銃弾に斃れた安倍元首相が国葬されることになった。賛否は分かれる。否定的な意見がやや優勢だ。安倍氏がもし発言できるとしたら、自分の葬儀を国葬にしてほしいだろうか。私はよくわからないがおそらく断るのではないかと考えている。
国葬は何のためにあるのか。国民が喪にふすためというならばこの行事はやらない方がいい。安倍氏の業績は大きいが、国民の大半には不利益しかもたらさらなかった。つまり、日本経済をその場限りの延命策で持ちこたえさせられたのは大きな功績だが、イノベーションもしばしば発言された女性の活躍も達成できなかった。
国葬をやることに意味ないかといえば、私はなくはないと考える。
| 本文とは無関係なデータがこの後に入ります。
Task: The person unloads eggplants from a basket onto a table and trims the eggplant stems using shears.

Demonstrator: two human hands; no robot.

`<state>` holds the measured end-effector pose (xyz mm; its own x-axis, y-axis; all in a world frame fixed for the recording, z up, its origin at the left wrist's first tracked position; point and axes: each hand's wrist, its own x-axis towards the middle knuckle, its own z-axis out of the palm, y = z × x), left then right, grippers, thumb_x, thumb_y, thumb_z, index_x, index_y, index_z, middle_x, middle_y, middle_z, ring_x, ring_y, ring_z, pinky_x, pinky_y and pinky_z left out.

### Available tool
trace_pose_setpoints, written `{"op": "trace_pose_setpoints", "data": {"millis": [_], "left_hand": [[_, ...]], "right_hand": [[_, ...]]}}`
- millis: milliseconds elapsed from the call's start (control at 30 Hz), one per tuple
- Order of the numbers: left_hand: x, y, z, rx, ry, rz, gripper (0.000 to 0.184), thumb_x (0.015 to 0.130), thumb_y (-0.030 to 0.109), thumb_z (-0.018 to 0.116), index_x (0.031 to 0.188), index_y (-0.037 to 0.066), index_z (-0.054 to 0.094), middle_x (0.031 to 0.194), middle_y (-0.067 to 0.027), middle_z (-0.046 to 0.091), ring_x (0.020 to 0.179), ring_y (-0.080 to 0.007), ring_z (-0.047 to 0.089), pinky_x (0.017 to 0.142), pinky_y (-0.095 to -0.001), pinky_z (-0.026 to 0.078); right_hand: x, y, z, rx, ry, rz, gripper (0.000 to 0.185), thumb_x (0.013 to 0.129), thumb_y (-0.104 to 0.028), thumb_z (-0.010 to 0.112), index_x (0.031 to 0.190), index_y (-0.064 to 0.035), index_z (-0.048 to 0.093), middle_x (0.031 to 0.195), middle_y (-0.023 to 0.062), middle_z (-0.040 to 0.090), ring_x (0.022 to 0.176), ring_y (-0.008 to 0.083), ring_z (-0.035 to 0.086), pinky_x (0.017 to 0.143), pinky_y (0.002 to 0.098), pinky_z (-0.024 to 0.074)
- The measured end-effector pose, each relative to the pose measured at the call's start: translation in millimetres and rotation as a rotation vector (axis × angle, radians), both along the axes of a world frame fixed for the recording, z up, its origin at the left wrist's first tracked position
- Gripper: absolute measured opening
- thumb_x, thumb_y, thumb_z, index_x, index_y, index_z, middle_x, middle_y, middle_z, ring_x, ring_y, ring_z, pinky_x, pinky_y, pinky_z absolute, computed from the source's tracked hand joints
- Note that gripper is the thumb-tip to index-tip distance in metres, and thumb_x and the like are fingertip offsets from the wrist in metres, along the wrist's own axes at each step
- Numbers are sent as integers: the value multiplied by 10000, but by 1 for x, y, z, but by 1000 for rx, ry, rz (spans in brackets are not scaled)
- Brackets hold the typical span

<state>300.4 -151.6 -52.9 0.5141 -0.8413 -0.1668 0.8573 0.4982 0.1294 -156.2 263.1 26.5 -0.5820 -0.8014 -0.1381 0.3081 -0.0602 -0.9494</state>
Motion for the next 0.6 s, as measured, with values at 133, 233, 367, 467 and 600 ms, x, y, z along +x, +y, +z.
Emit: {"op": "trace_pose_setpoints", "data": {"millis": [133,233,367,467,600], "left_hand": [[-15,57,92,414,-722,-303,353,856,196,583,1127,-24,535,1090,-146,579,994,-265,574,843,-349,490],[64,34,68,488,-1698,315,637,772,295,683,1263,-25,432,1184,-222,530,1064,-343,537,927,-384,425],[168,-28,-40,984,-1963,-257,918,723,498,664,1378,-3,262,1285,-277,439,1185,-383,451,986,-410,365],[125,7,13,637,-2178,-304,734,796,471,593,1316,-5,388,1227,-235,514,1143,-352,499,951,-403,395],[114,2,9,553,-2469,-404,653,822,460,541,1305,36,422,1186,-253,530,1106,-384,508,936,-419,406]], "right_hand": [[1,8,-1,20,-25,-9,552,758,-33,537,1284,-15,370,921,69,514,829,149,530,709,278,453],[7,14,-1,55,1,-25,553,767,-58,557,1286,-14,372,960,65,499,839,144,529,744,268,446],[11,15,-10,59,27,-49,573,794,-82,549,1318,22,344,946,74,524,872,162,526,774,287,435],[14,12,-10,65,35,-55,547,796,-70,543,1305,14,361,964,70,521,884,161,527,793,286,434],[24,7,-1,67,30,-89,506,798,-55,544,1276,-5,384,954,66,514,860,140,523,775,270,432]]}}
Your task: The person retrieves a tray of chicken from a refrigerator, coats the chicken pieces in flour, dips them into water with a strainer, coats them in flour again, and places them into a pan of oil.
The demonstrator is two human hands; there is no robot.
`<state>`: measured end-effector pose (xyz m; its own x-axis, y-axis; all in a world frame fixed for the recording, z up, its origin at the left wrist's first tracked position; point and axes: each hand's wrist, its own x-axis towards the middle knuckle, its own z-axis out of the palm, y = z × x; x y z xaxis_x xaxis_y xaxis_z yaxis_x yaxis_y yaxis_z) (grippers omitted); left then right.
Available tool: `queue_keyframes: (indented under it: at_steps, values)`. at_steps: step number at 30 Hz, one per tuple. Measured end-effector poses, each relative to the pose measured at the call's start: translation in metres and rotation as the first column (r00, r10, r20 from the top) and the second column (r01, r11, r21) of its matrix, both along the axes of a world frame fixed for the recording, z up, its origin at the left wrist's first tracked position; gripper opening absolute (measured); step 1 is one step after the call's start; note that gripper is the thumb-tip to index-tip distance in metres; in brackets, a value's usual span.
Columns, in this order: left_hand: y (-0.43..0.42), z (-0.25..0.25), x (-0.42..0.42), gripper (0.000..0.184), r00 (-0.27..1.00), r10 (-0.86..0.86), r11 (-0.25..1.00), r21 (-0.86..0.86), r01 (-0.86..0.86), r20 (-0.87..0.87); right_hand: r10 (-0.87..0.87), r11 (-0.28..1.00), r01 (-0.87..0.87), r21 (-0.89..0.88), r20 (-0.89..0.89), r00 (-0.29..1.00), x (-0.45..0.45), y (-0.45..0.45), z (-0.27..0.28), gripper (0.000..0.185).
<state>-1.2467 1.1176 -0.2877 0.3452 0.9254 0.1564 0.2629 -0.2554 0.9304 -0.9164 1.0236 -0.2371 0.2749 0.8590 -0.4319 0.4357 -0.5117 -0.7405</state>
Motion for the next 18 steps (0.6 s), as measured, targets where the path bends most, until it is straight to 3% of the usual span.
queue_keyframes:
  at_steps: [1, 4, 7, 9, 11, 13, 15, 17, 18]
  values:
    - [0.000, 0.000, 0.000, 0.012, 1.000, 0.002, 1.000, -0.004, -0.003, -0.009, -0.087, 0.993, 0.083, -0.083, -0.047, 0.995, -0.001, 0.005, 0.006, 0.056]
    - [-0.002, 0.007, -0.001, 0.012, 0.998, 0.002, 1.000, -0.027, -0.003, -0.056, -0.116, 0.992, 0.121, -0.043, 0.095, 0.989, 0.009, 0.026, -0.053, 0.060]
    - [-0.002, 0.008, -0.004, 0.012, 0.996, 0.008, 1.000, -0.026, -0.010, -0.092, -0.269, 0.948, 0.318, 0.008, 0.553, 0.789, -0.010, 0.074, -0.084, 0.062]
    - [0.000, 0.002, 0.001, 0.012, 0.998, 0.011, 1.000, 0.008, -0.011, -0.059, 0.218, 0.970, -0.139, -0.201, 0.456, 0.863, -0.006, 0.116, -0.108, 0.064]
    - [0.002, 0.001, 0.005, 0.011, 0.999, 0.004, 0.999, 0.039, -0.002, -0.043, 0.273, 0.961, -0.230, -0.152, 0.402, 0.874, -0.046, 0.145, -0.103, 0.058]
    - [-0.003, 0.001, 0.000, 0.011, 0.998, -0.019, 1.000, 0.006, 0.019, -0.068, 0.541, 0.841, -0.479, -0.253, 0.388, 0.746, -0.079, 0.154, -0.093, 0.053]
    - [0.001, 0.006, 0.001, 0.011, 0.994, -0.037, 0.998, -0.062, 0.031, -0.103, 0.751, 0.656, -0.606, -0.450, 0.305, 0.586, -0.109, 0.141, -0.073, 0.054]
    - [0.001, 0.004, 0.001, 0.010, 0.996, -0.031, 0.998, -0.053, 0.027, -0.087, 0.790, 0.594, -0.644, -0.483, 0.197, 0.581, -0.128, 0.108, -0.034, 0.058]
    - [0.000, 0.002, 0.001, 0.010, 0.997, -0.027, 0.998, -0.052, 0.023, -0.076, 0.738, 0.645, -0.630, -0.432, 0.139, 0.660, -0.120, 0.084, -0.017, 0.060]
これを口実にいろいろなことが始められるのはいいことだろう。統一教会などカルト宗教と政治の関係を見直す機会としてはいい。また安倍氏の死去にかこつけて日本に訪れる弔問使節を外交の相手として活用することは大切だ。
議員を銃撃してはならない、政治は暴力によってはいけないというメッセージは出るのだろうか。狙撃手の家庭環境には大いに同情するものの、何があっても言論を暴力で消してはならない。それをすれば民主主義は終わるというメッセージはでるのだろうか。安倍氏の功績を評価する以前にこのメッセージを国民にしなければならないが、果たして行われるのか。はなはだ疑問だ。
葬儀は死者を弔うための行事に見えて、実はまだ生きているものたちが自らの立場を確保したり有利に運びたいがゆえの闘争だ。つまり、棺桶の外側の問題なのである。日本がこの国葬を外交にいかに生かすのかが今後の課題なのであろう。